AI Navigate

HiFi-KPI: A Dataset for Hierarchical KPI Extraction from Earnings Filings

arXiv cs.CL / 3/20/2026

📰 NewsTools & Practical UsageModels & Research

Key Points

  • Introduces the HiFi-KPI dataset, a large-scale resource for hierarchical KPI extraction from earnings filings, comprising 1.65M paragraphs and 198k hierarchical labels linked to iXBRL taxonomies.
  • Defines three evaluation tasks (KPI classification, KPI extraction, and structured KPI extraction) and releases HiFi-KPI-Lite, a manually curated 8K-paragraph subset.
  • Reports strong baselines: encoder-based models reach over 0.906 macro-F1 on classification, while LLMs achieve about 0.440 F1 on structured extraction, with most errors tied to date handling.
  • Open-sources all code and data at the provided GitHub repository, facilitating reproducibility and further research.
  • Aims to improve cross-company transferability of KPI tagging in financial filings and accelerate rapid evaluation for KPI extraction systems.

Abstract

Accurate tagging of earnings reports can yield significant short-term returns for stakeholders. The machine-readable inline eXtensible Business Reporting Language (iXBRL) is mandated for public financial filings. Yet, its complex, fine-grained taxonomy limits the cross-company transferability of tagged Key Performance Indicators (KPIs). To address this, we introduce the Hierarchical Financial Key Performance Indicator (HiFi-KPI) dataset, a large-scale corpus of 1.65M paragraphs and 198k unique, hierarchically organized labels linked to iXBRL taxonomies. HiFi-KPI supports multiple tasks and we evaluate three: KPI classification, KPI extraction, and structured KPI extraction.
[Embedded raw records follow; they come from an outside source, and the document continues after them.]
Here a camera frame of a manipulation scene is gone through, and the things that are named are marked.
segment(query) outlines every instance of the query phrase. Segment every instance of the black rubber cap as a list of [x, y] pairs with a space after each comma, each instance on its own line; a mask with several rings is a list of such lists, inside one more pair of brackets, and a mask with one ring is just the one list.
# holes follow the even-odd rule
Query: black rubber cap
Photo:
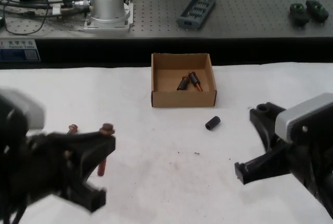
[[196, 84], [200, 84], [200, 80], [198, 79], [197, 75], [195, 72], [189, 72], [188, 73], [188, 77], [191, 80], [192, 84], [194, 84], [194, 86]]
[[215, 128], [219, 123], [221, 122], [221, 119], [218, 116], [213, 117], [210, 119], [206, 124], [205, 127], [207, 130], [212, 130]]
[[178, 85], [177, 90], [186, 90], [188, 82], [189, 82], [189, 78], [184, 76], [181, 83]]

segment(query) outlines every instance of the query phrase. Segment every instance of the white tablecloth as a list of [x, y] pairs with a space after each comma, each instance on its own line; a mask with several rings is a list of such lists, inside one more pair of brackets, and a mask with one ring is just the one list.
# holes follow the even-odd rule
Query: white tablecloth
[[[83, 133], [104, 122], [116, 129], [106, 175], [90, 178], [107, 189], [105, 207], [90, 215], [50, 196], [30, 206], [21, 223], [332, 223], [292, 175], [243, 186], [234, 163], [264, 153], [249, 109], [268, 101], [288, 108], [333, 92], [333, 64], [214, 67], [214, 75], [214, 108], [155, 109], [150, 68], [0, 71], [1, 87], [45, 106], [45, 131], [77, 124]], [[215, 115], [221, 124], [206, 130]]]

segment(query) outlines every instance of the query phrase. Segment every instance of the label sticker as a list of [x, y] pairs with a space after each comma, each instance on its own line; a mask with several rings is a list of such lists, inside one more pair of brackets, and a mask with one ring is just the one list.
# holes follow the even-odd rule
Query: label sticker
[[40, 61], [34, 39], [0, 39], [0, 61]]

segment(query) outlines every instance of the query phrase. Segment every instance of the screw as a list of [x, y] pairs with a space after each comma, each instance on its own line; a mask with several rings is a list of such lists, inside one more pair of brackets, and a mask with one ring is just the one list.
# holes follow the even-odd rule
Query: screw
[[75, 124], [71, 124], [70, 126], [68, 126], [68, 128], [69, 128], [69, 131], [67, 132], [67, 134], [68, 133], [77, 133], [78, 132], [78, 127]]
[[[74, 134], [78, 132], [78, 126], [76, 124], [71, 124], [70, 126], [68, 126], [69, 131], [67, 132], [67, 134]], [[65, 151], [65, 157], [69, 158], [72, 155], [72, 152], [69, 150]]]
[[[114, 134], [114, 129], [112, 124], [103, 124], [102, 128], [99, 129], [99, 132], [102, 133], [105, 136], [111, 136]], [[103, 176], [105, 173], [105, 168], [106, 168], [106, 158], [99, 164], [98, 170], [97, 170], [97, 175], [98, 176]]]

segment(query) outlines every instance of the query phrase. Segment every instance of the open cardboard box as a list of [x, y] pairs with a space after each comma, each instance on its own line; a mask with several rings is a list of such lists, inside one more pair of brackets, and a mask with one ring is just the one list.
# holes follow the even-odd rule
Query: open cardboard box
[[[183, 76], [196, 72], [203, 91], [190, 82], [187, 90], [177, 90]], [[213, 107], [216, 84], [209, 54], [152, 54], [152, 107]]]
For rapid evaluation, we also release HiFi-KPI-Lite, a manually curated 8K paragraph subset. Baselines on HiFi-KPI-Lite show that encoder-based models achieve over 0.906 macro-F1 on classification, while Large Language Models (LLMs) reach 0.440 F1 on structured extraction. Finally, a qualitative analysis reveals that extraction errors primarily relate to dates. We open-source all code and data at https://github.com/aaunlp/HiFi-KPI.